■ WORK TASK:
Do not include the pictures; repeat the rest of the data exactly.

■ DATA PROVIDED:
_ _ _ _ _ _ _

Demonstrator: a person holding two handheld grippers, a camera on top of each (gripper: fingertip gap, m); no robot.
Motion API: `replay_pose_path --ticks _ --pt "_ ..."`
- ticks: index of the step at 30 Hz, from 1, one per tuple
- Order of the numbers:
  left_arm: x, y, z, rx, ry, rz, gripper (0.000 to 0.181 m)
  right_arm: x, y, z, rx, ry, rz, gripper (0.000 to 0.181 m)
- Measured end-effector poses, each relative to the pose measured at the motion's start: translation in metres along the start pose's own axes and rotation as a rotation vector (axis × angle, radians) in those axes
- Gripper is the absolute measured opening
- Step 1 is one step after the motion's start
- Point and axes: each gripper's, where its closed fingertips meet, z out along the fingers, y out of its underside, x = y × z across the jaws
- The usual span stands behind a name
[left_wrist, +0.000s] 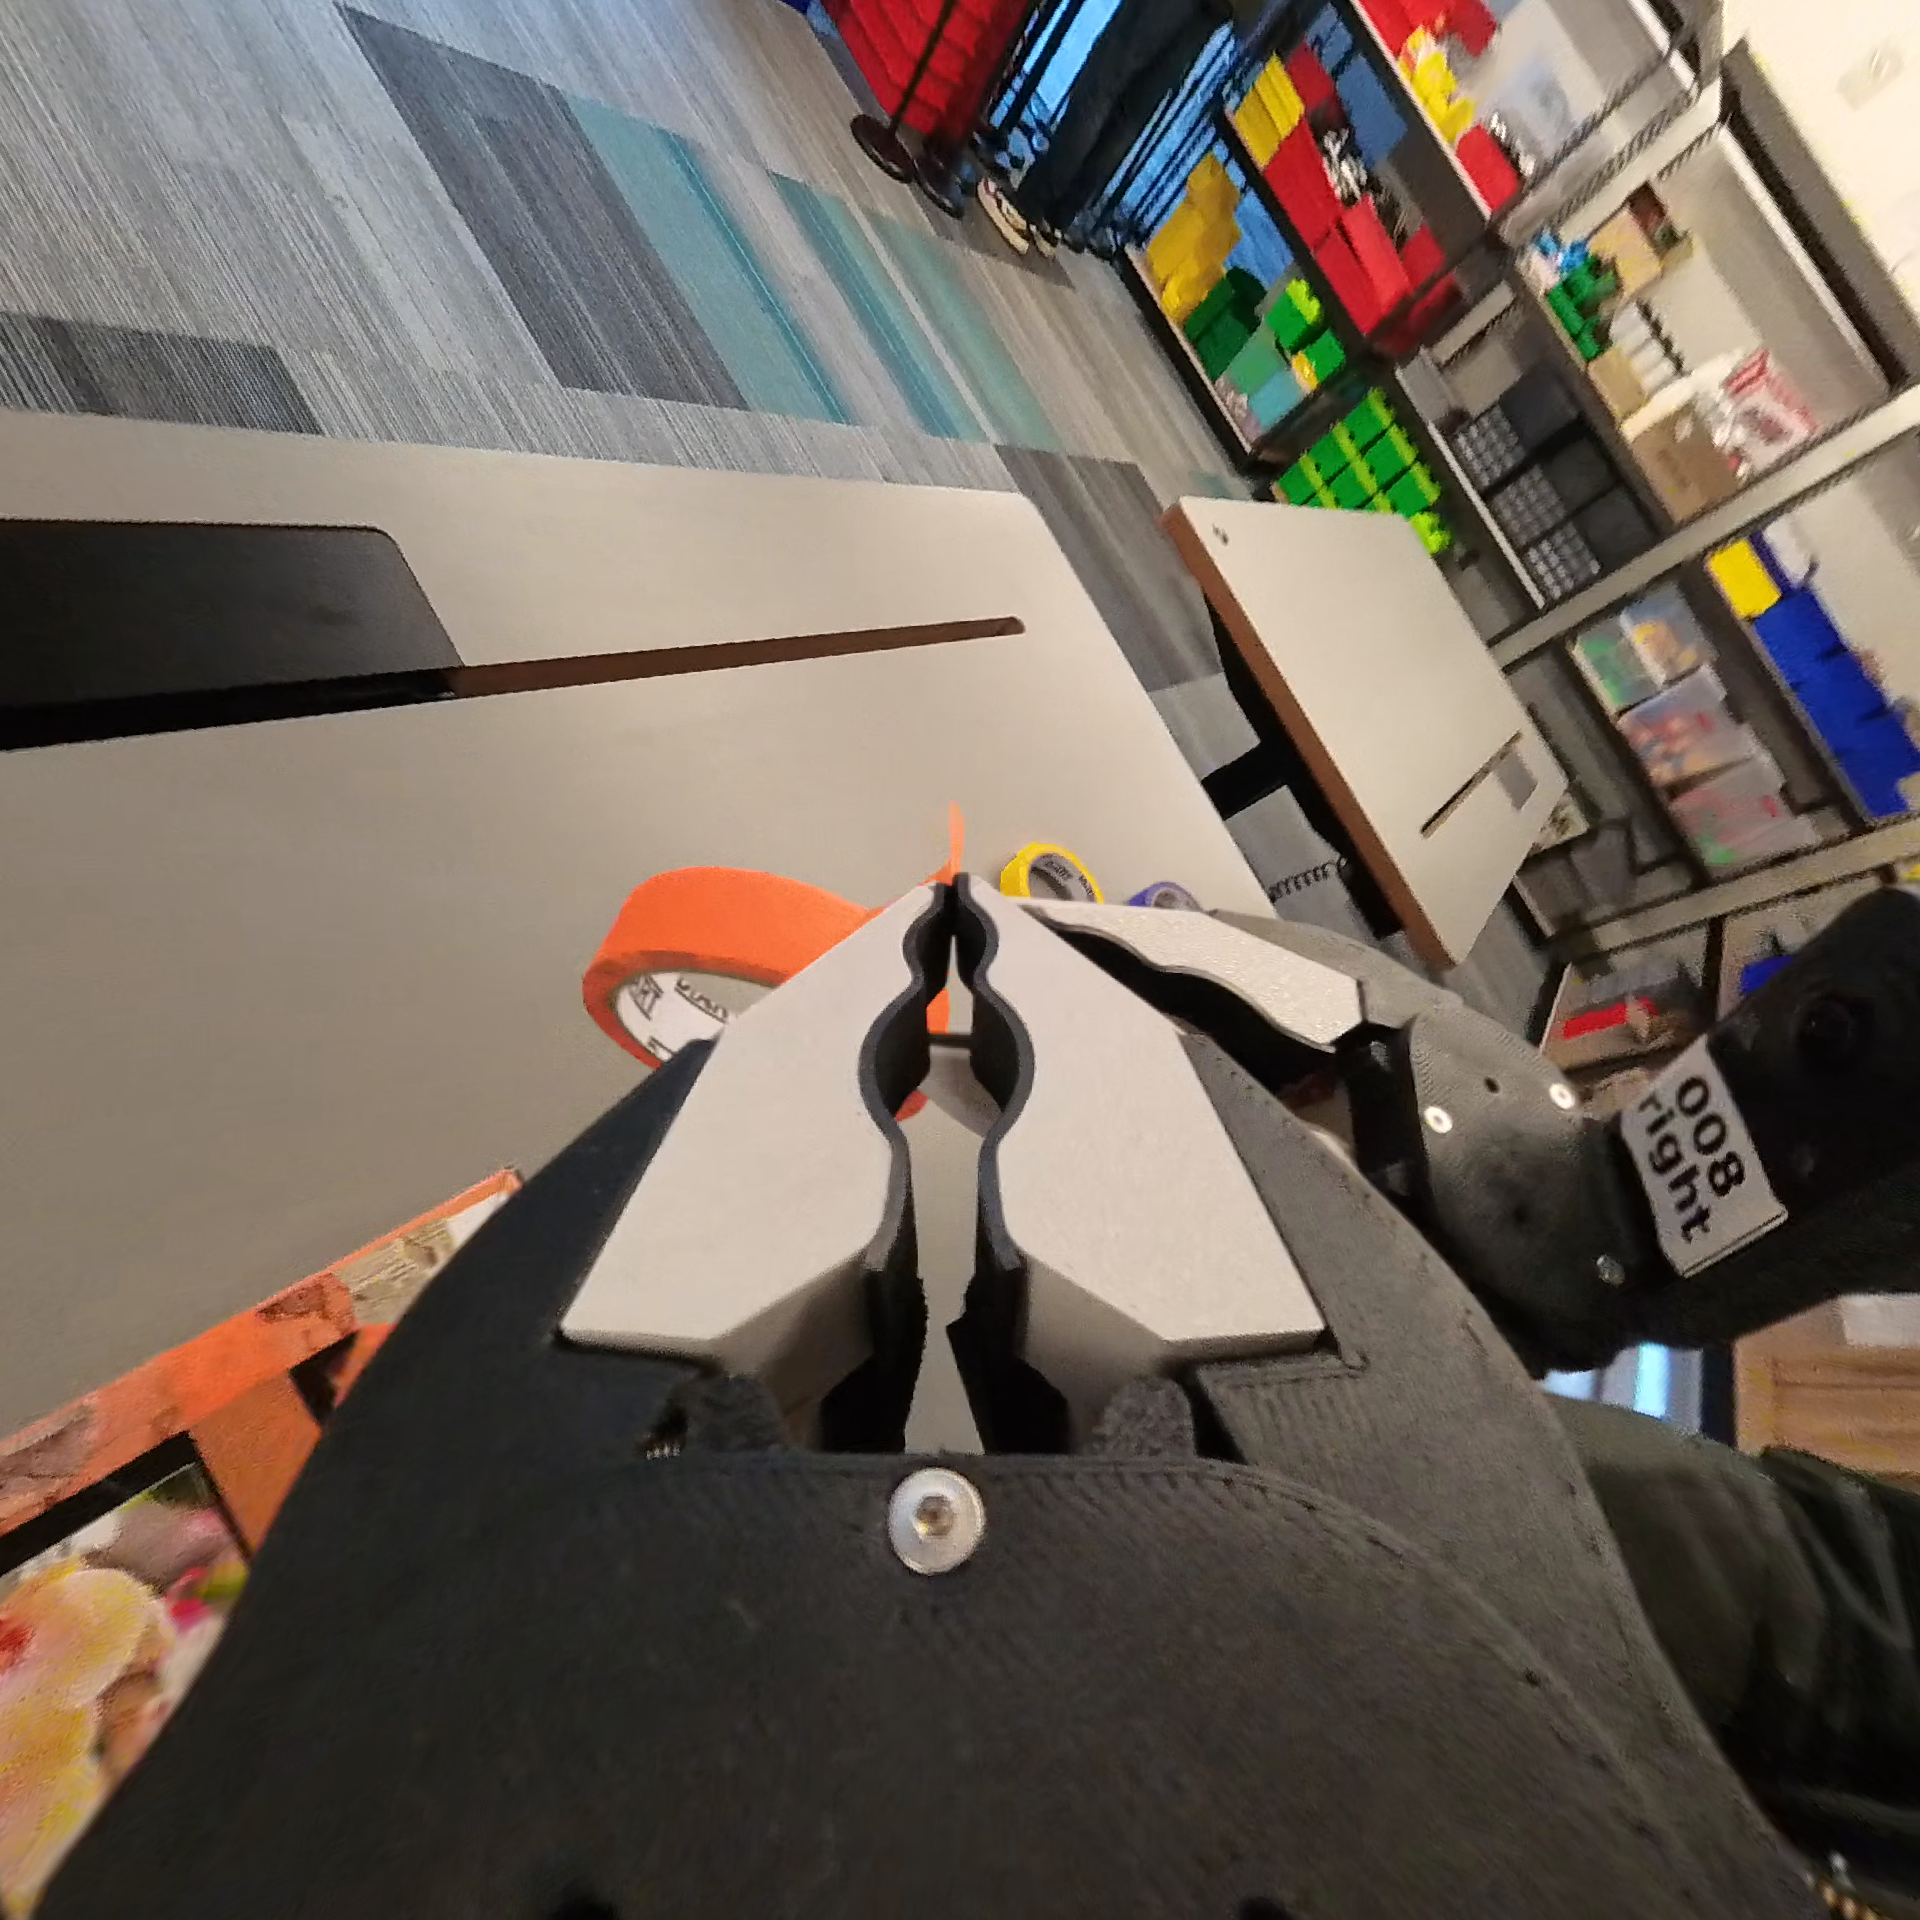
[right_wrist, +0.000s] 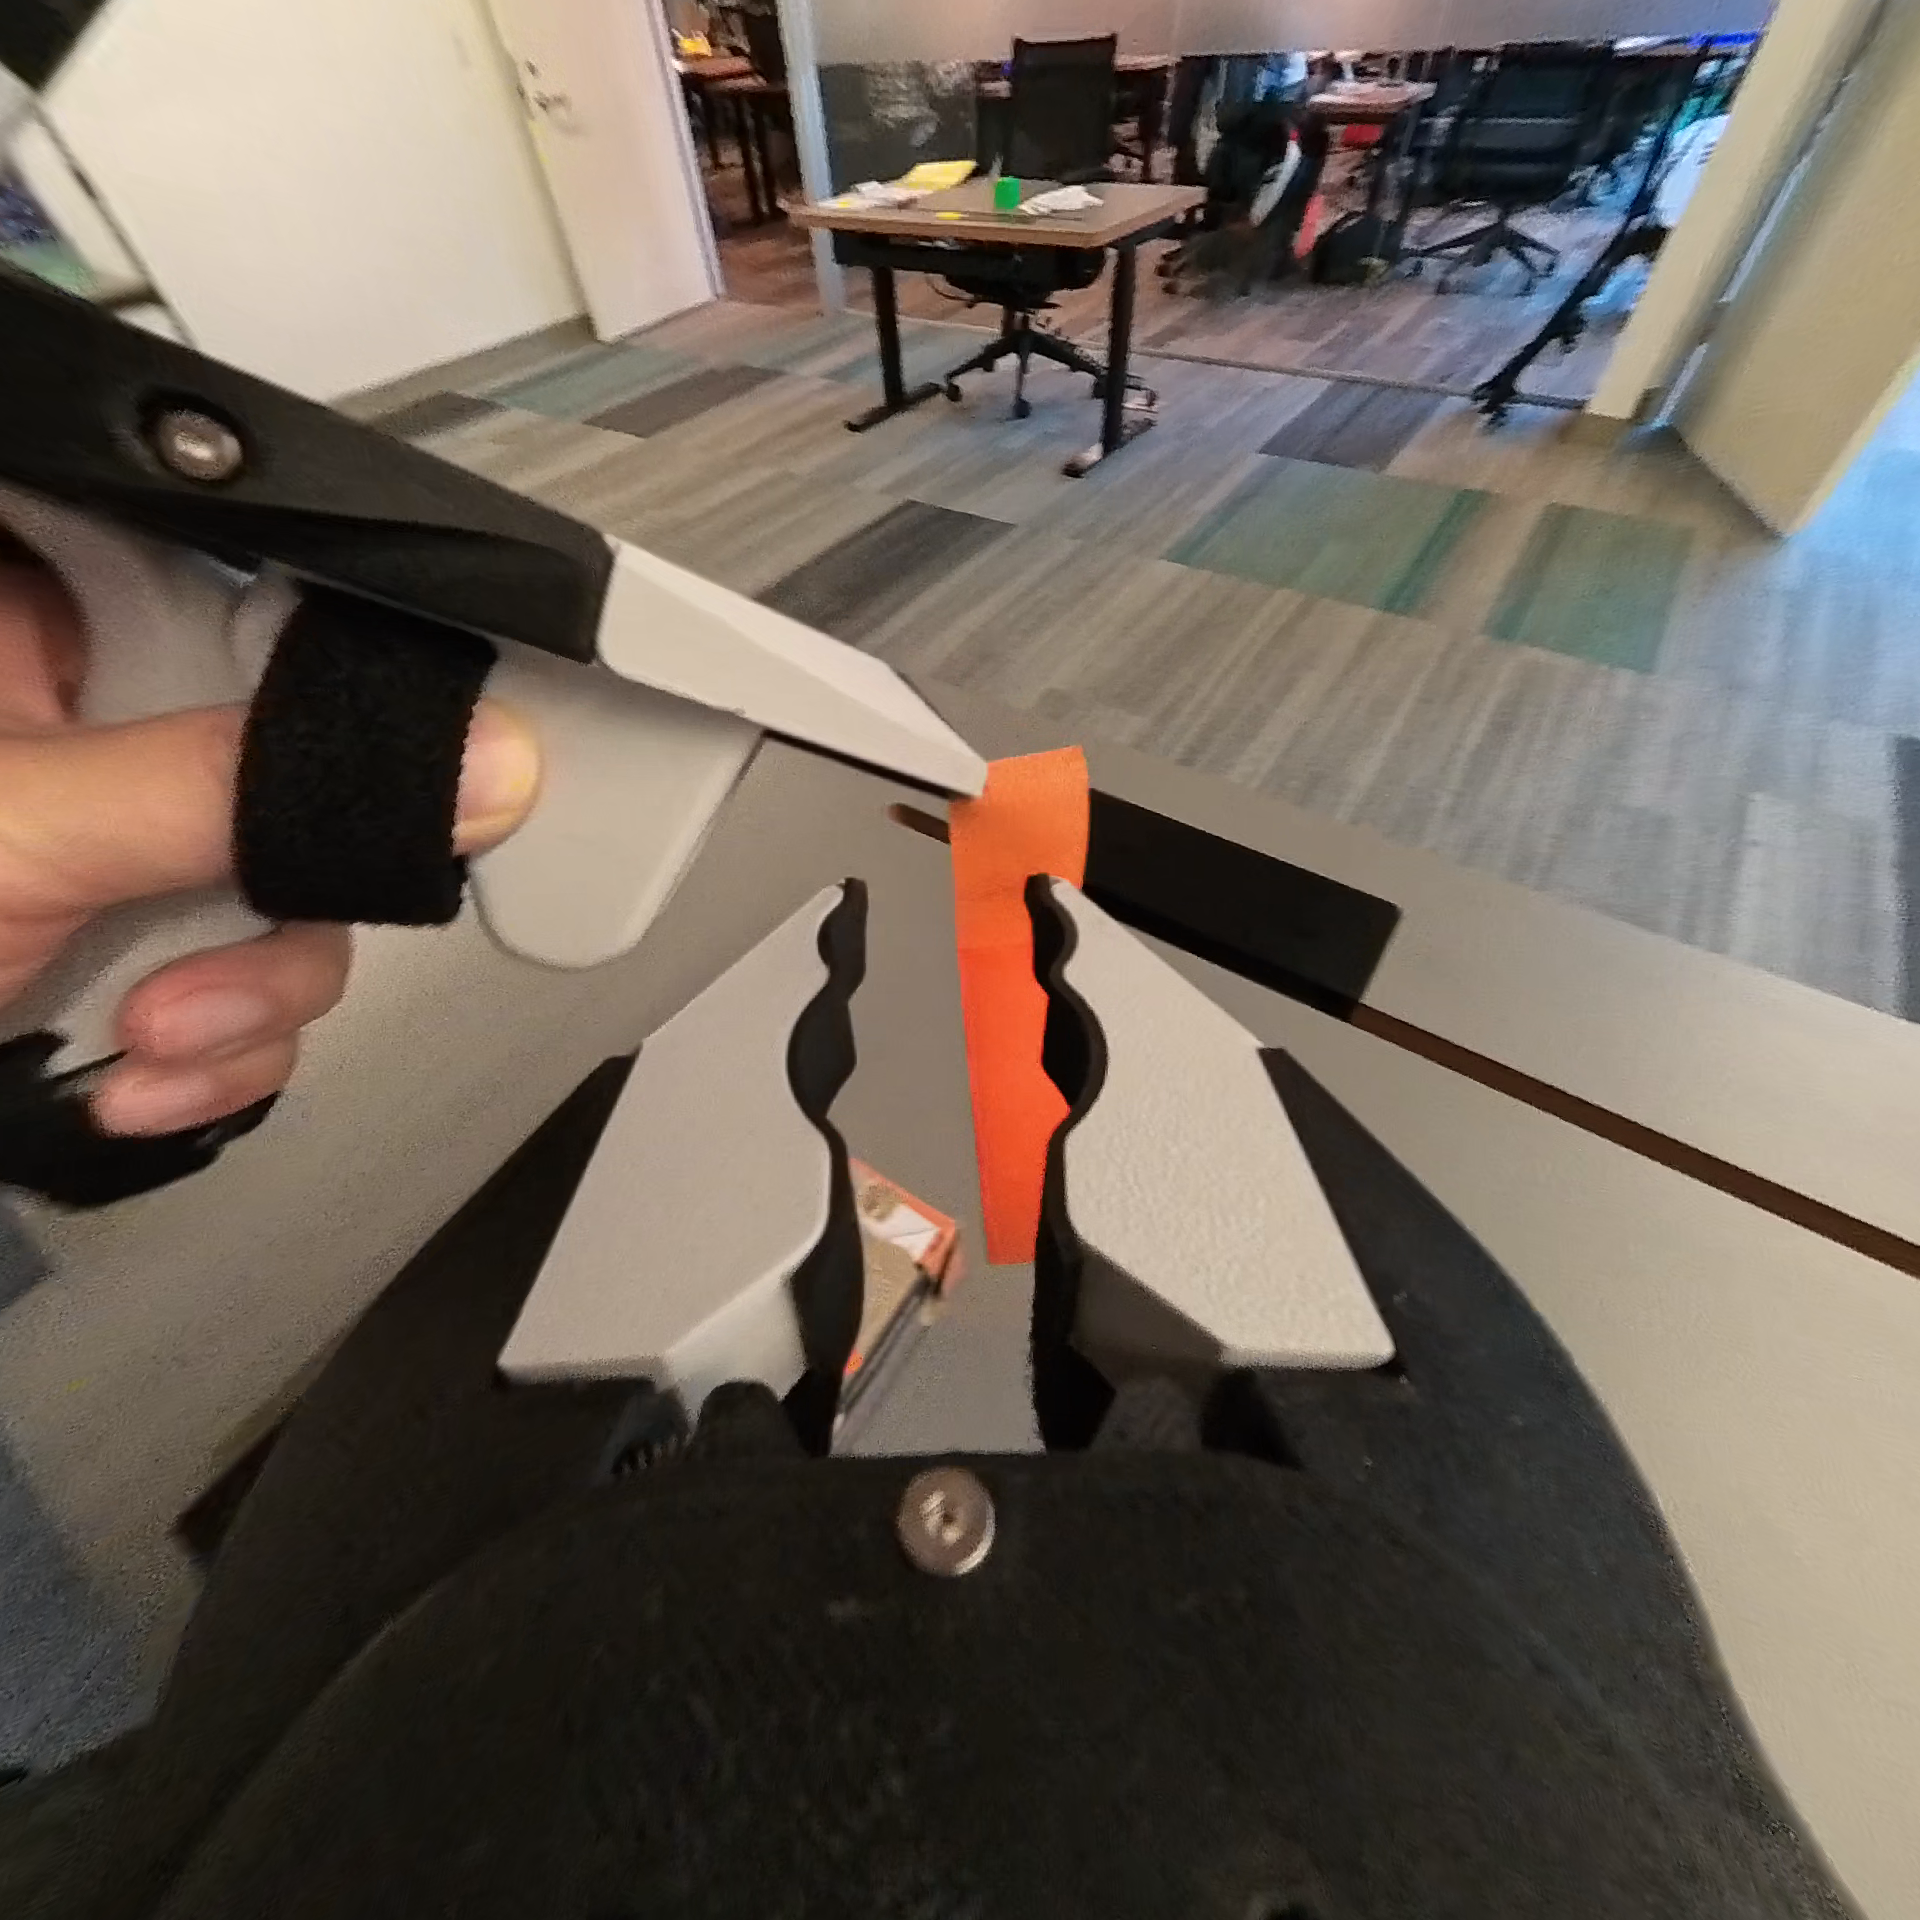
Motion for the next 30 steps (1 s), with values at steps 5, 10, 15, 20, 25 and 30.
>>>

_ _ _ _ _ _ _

■ PROBLEM SOLUTION:
Demonstrator: a person holding two handheld grippers, a camera on top of each (gripper: fingertip gap, m); no robot.
Motion API: `replay_pose_path --ticks _ --pt "_ ..."`
- ticks: index of the step at 30 Hz, from 1, one per tuple
- Order of the numbers:
  left_arm: x, y, z, rx, ry, rz, gripper (0.000 to 0.181 m)
  right_arm: x, y, z, rx, ry, rz, gripper (0.000 to 0.181 m)
- Measured end-effector poses, each relative to the pose measured at the motion's start: translation in metres along the start pose's own axes and rotation as a rotation vector (axis × angle, radians) in those axes
- Gripper is the absolute measured opening
- Step 1 is one step after the motion's start
- Point and axes: each gripper's, where its closed fingertips meet, z out along the fingers, y out of its underside, x = y × z across the jaws
- The usual span stands behind a name
[left_wrist, +0.000s] 
[right_wrist, +0.000s] 
Motion for the next 30 steps (1 s), with values at steps 5, 10, 15, 20, 25 and 30.
>>>

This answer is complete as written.